■ What needs to be done ■
Write out the entries below exactly, starting at the first line and stopping after the line that contains "task: trace the outline of the floor"; skip all pictures.

※

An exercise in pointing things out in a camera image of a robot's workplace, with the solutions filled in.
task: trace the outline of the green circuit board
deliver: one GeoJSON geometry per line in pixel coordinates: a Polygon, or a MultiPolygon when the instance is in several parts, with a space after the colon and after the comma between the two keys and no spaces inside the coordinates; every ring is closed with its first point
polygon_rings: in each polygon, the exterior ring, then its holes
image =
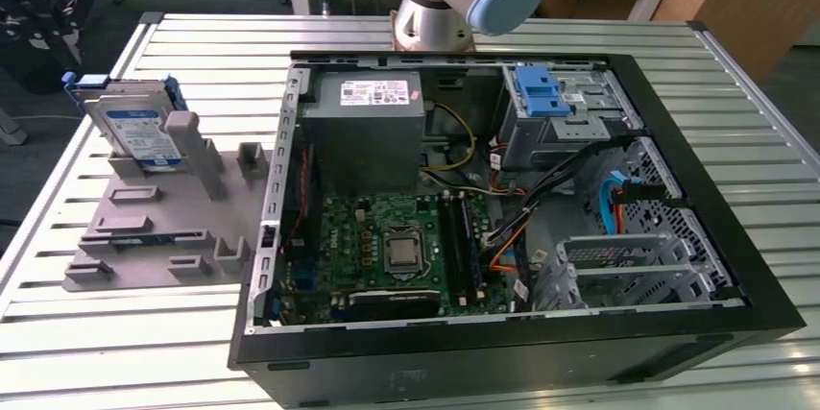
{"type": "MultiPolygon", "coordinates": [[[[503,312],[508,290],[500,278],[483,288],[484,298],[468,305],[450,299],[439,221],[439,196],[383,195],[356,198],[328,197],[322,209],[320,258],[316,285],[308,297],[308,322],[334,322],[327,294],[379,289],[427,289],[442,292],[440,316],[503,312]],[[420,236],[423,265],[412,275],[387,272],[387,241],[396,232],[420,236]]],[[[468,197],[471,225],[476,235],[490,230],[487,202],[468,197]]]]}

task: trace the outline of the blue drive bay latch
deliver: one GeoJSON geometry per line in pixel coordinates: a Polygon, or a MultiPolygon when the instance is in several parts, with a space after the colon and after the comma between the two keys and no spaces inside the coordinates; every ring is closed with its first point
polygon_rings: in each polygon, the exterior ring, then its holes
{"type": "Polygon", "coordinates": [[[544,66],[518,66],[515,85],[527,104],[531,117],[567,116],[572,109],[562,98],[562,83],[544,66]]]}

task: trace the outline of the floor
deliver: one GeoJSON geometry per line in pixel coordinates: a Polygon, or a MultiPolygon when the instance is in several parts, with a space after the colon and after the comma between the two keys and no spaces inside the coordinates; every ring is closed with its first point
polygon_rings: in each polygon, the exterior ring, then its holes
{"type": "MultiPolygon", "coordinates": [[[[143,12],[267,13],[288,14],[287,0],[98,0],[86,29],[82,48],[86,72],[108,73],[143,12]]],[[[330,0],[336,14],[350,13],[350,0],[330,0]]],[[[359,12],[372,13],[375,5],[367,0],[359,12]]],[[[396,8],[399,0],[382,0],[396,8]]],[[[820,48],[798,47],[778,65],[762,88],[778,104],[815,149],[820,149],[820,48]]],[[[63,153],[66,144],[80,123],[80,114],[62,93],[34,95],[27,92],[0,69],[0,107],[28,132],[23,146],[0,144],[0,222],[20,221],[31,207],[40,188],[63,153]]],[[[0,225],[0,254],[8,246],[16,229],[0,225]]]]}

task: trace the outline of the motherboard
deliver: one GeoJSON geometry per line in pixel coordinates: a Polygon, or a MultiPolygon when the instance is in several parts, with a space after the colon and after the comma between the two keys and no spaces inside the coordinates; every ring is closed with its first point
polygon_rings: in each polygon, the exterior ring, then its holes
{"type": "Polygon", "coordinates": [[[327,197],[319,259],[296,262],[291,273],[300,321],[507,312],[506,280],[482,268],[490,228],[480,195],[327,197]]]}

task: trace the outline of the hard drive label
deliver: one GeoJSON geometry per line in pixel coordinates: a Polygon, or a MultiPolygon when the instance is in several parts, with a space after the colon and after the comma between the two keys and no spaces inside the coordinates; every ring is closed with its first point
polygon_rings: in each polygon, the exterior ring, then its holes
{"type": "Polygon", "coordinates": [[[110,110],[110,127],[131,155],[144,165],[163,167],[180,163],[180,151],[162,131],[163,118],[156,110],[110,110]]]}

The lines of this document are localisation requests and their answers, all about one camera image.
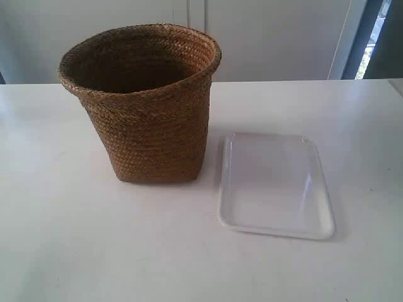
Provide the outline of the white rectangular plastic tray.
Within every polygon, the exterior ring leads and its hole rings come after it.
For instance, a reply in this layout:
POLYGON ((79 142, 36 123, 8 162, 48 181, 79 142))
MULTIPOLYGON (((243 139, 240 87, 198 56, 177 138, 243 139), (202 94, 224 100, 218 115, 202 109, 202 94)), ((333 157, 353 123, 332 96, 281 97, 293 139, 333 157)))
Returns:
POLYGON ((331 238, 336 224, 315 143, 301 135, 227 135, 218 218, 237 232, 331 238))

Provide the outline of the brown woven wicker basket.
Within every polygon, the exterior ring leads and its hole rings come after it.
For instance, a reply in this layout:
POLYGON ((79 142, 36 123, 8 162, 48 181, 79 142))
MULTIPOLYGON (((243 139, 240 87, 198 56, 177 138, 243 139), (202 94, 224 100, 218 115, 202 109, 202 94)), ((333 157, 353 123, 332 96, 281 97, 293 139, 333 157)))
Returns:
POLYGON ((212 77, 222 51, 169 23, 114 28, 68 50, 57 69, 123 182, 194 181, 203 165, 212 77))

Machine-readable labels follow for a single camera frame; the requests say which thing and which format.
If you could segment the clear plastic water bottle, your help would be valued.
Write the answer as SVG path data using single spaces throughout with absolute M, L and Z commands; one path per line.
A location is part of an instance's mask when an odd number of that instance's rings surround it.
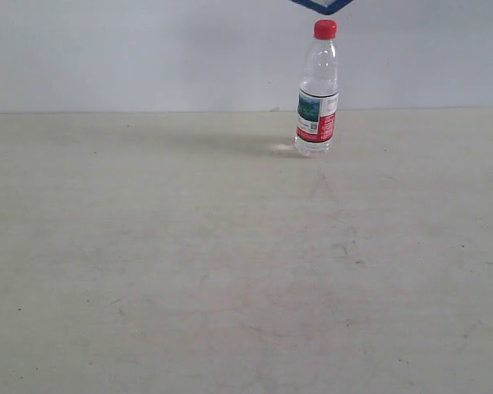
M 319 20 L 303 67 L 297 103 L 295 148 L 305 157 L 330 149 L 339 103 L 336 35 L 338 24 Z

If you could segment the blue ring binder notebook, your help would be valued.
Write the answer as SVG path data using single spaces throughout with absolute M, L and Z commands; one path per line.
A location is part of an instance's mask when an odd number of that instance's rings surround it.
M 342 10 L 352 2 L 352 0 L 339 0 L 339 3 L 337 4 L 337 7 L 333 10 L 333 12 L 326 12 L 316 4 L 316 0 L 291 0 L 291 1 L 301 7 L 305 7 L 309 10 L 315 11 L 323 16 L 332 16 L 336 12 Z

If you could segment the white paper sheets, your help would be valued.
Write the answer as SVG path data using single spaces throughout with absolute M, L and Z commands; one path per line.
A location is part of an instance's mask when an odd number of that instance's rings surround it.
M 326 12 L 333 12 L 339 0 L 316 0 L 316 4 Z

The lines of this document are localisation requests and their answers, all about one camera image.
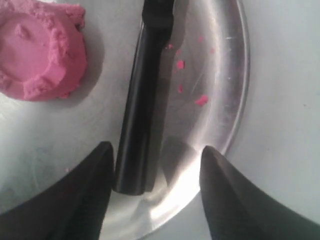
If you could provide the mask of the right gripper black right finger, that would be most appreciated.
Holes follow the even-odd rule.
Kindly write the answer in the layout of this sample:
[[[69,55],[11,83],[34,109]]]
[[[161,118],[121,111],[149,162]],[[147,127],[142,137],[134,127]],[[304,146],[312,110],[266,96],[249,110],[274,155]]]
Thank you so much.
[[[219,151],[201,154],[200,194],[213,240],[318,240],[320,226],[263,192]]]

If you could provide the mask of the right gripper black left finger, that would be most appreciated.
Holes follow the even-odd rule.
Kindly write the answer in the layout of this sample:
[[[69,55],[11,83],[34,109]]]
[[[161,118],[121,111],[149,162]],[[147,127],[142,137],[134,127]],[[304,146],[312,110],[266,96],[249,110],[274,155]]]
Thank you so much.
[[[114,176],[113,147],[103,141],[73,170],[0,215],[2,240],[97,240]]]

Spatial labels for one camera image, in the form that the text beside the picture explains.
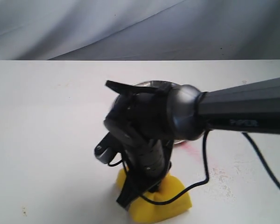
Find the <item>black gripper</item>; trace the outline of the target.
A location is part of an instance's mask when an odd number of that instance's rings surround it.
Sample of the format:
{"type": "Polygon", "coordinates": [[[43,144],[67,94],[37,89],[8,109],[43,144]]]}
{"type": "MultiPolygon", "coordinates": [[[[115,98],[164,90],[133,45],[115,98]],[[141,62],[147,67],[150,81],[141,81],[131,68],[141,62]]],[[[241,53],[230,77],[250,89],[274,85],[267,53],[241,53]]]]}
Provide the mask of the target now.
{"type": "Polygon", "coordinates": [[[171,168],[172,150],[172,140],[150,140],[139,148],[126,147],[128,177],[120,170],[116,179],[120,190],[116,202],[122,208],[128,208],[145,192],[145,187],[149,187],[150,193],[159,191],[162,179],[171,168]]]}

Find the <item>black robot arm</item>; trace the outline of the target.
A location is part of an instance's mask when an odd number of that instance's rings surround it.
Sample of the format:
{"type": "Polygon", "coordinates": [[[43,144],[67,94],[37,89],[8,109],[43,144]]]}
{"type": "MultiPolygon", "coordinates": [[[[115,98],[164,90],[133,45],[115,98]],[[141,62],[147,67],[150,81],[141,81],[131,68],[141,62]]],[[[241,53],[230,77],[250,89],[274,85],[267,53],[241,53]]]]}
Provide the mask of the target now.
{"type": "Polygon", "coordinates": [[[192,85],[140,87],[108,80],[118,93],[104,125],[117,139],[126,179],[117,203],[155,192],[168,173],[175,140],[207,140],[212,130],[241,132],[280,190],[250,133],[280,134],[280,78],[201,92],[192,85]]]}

※

■ Solution ■
An exercise in pointing things out in a camera image of a robot's workplace, with the solutions filled in.
task: trace the outline of the green circuit board
deliver: one GeoJSON geometry per line in pixel coordinates: a Polygon, or a MultiPolygon when the instance is in several parts, with a space after the colon and after the comma between the two keys and no spaces inside the coordinates; every ring is closed with its first point
polygon_rings: in each polygon, the exterior ring, then its holes
image =
{"type": "MultiPolygon", "coordinates": [[[[503,312],[508,290],[500,278],[483,288],[484,298],[468,305],[450,299],[439,221],[439,196],[383,195],[356,198],[328,197],[322,209],[320,258],[316,285],[308,297],[308,322],[334,322],[327,294],[379,289],[427,289],[442,292],[440,316],[503,312]],[[420,236],[423,265],[412,275],[387,272],[387,241],[396,232],[420,236]]],[[[468,197],[471,225],[476,235],[490,230],[487,202],[468,197]]]]}

task: trace the outline of the blue drive bay latch
deliver: one GeoJSON geometry per line in pixel coordinates: a Polygon, or a MultiPolygon when the instance is in several parts, with a space after the colon and after the comma between the two keys and no spaces inside the coordinates; every ring is closed with its first point
polygon_rings: in each polygon, the exterior ring, then its holes
{"type": "Polygon", "coordinates": [[[544,66],[518,66],[515,85],[527,104],[531,117],[567,116],[572,109],[562,98],[562,83],[544,66]]]}

task: trace the outline of the floor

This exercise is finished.